Tenzij ik opzij spring.

Ik weet niet hoe lang ik daar sta, met die gedachte als een schaduw over de zon. Maar dan, plots, breekt het los.

Gerommel in de verte. Opgejaagde hoeven. Vier koeien stormen de dreef in, op weg naar hun nieuwe vrijheid. De eerste schiet voorbij, de tweede volgt, de derde –

Ze kijkt me aan. Haar ogen vernauwen. Jou kan ik wel aan.

Ze remt abrupt, diepe sporen in de zompige grond. Haar kop draait. De vierde koe raast langs haar heen. Mijn vader roept, maar ik hoor hem niet. Mijn blik zit vastgehaakt aan de hare. Ze aarzelt niet meer. Ze heeft haar keuze gemaakt. Tussen haar en de vrijheid sta ik.

Ik hef mijn stok. Mijn andere arm gaat omhoog. Mijn hart bonkt in mijn keel. De koe weegt haar opties. Mijn vader is dichterbij, maar nog te ver om me te helpen. Mijn schreeuw breekt door de lucht, een ho! die al mijn angst en vastberadenheid tegelijk bevat.

De koe zakt door haar voorpoten. Haar kop buigt, onzichtbare hoorns naar voren. Haar achterwerk zwiept omhoog. Ik weet wat er nu komt.

En dan kies ik.

Niet opzij springen. Niet vandaag.

Ik ken niemand wiens buik is opengereten door een koe. Dus waarom ik wel?

Ik blijf staan.

De koe houdt in. Een stap vooruit. Haar spieren gespannen. Mijn blik houdt die van haar vast, mijn schreeuw sterft weg. Het is een strijd van seconden. Achter haar roept mijn vader. Voor haar klinken de lokroepen van haar stalgenoten, veilig in hun weide. Haar lichaam ontspant. Met een korte snuif keert ze zich om en galoppeert naar de rest.

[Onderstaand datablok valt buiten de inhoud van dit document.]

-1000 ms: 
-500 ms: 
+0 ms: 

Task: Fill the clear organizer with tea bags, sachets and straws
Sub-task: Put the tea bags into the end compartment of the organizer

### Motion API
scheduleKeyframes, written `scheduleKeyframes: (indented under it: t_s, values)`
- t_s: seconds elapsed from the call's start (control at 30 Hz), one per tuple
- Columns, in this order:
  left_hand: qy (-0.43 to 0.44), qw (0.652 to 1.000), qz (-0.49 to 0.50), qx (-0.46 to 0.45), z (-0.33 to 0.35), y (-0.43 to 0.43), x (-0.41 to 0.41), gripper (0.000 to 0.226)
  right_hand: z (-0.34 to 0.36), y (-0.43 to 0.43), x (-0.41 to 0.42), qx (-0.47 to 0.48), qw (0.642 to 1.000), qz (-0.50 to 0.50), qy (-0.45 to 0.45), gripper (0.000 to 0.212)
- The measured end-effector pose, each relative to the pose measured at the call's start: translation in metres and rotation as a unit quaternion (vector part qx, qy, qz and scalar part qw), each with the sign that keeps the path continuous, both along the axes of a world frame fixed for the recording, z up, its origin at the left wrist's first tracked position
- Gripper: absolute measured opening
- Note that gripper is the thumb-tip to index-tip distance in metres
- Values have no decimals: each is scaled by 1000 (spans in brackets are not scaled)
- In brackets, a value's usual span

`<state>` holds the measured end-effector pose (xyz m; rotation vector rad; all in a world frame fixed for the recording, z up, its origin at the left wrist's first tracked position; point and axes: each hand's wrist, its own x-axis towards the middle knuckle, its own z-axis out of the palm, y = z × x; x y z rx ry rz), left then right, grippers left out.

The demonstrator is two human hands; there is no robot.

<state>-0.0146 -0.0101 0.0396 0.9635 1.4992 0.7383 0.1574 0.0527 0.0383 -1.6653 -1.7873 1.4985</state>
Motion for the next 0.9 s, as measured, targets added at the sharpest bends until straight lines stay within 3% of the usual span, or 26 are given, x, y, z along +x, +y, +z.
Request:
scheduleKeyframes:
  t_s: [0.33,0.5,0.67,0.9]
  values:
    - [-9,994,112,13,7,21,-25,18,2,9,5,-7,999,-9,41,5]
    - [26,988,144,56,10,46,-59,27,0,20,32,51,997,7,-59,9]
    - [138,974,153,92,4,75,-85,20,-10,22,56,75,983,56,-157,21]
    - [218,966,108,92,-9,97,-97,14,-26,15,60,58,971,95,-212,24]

Mijn vader sluit het hek. Mijn moeder fietst alweer naar huis. Ik blijf staan, wachtend op zijn woorden. Een knik. Een goed gedaan. Maar hij zwijgt en tuurt naar de koeien die hun vrijheid vieren met wilde bokkensprongen.

Ik aarzelt, neem dan zelf het woord. Heb je het gezien? Ik heb het goed gedaan, hé?

Hij bromt een hmm, meer niet. Alsof het de normaalste zaak van de wereld is dat je een koe tegenhoudt.

Dan zegt hij: Ga naar huis. Deze namiddag steken we de andere drie op de weide aan de kant van D. Jij moet aan de kruising staan.

Terwijl ik naar huis loop, denk ik maar aan één ding.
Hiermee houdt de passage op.